Task statement
Among the lines below, keep only those from the one containing "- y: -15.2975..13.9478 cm" through the one containing "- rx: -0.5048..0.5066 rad", and reproduce them exactly.

(Stored entries)
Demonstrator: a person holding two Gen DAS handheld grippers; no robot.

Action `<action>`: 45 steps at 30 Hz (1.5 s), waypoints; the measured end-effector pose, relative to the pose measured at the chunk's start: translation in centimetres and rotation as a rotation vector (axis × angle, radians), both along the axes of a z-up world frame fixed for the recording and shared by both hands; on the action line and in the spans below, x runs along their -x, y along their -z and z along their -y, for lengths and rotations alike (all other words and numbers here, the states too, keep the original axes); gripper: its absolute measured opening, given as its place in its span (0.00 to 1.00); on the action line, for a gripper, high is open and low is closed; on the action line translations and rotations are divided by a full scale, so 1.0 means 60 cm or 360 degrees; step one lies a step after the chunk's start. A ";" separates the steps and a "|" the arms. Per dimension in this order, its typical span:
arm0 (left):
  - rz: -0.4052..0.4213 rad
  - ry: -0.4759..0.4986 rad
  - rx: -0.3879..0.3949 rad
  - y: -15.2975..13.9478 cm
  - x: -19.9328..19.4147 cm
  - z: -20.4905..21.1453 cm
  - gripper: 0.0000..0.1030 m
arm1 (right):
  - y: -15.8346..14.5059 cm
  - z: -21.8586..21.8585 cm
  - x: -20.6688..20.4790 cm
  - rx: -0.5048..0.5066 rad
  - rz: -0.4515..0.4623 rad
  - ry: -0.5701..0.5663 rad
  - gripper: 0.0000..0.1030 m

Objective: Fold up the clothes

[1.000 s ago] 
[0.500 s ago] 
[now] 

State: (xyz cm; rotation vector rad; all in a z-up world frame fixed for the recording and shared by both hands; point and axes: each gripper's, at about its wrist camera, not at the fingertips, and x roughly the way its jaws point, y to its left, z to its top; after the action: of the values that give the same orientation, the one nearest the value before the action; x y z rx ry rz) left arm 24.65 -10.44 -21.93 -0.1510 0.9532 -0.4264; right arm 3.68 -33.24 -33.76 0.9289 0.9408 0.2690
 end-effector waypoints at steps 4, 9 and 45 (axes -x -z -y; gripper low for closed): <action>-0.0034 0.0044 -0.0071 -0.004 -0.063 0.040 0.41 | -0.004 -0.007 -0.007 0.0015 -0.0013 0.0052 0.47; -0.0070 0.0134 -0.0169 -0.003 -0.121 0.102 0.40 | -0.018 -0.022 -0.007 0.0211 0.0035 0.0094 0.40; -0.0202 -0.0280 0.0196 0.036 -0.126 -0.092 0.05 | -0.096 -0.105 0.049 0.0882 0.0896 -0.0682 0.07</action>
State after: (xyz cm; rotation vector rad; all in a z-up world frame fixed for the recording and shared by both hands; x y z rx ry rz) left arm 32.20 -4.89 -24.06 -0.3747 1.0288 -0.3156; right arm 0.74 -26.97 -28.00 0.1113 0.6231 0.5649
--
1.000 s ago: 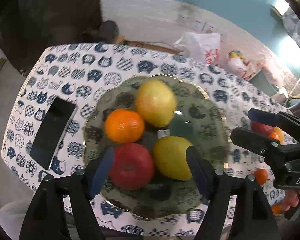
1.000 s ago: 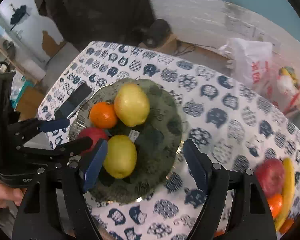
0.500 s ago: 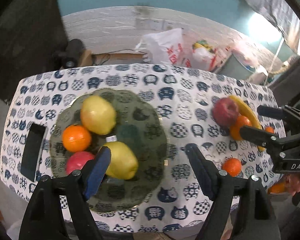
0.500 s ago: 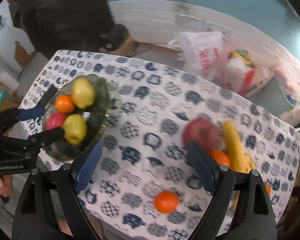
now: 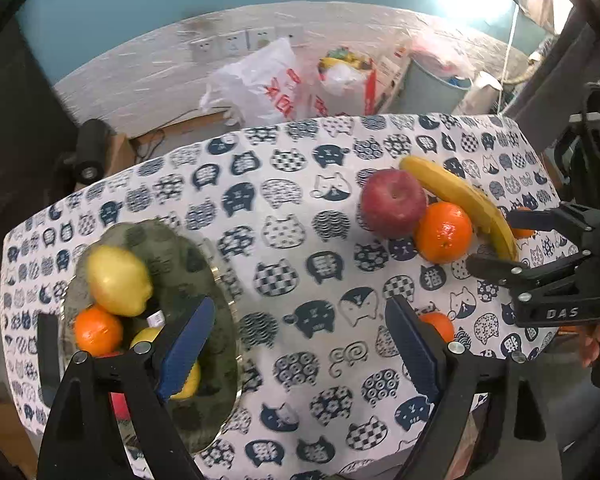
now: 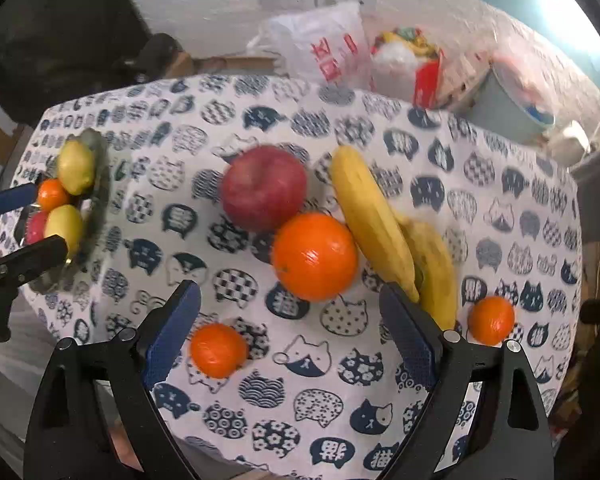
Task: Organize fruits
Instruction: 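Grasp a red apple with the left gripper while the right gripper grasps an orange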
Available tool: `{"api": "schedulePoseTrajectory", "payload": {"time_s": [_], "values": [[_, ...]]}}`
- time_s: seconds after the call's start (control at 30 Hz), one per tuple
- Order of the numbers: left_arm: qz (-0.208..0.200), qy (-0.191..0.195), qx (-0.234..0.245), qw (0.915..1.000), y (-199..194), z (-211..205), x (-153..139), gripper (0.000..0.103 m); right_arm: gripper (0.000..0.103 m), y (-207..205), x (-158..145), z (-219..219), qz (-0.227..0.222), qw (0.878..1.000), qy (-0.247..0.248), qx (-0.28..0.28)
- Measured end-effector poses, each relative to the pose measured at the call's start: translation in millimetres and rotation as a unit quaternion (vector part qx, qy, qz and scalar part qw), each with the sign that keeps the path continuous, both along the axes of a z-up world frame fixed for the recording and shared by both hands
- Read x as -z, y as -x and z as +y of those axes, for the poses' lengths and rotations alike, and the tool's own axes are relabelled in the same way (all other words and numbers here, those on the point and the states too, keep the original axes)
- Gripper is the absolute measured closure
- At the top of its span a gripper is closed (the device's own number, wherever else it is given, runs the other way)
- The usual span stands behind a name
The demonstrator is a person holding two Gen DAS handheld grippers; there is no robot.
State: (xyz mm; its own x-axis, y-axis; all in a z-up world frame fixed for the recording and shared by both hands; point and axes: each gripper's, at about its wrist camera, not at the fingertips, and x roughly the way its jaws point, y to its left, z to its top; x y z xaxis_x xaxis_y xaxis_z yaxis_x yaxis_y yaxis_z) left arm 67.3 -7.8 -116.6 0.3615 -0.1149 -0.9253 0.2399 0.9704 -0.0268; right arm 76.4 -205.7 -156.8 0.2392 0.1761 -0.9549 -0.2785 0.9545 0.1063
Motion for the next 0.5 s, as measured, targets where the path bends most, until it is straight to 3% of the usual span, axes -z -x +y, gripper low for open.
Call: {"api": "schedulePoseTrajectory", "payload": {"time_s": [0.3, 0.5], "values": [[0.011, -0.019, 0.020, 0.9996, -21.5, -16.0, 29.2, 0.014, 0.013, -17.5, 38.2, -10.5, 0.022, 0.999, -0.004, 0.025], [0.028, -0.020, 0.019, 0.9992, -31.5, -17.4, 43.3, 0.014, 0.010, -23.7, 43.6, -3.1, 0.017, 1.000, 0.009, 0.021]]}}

Result
  - y: -15.2975..13.9478 cm
  - x: -19.9328..19.4147 cm
  - z: -20.4905..21.1453 cm
  - gripper: 0.0000..0.1030 m
arm1 (right):
  - y: -15.8346..14.5059 cm
  - z: -21.8586..21.8585 cm
  - x: -20.6688..20.4790 cm
  - rx: -0.5048..0.5066 rad

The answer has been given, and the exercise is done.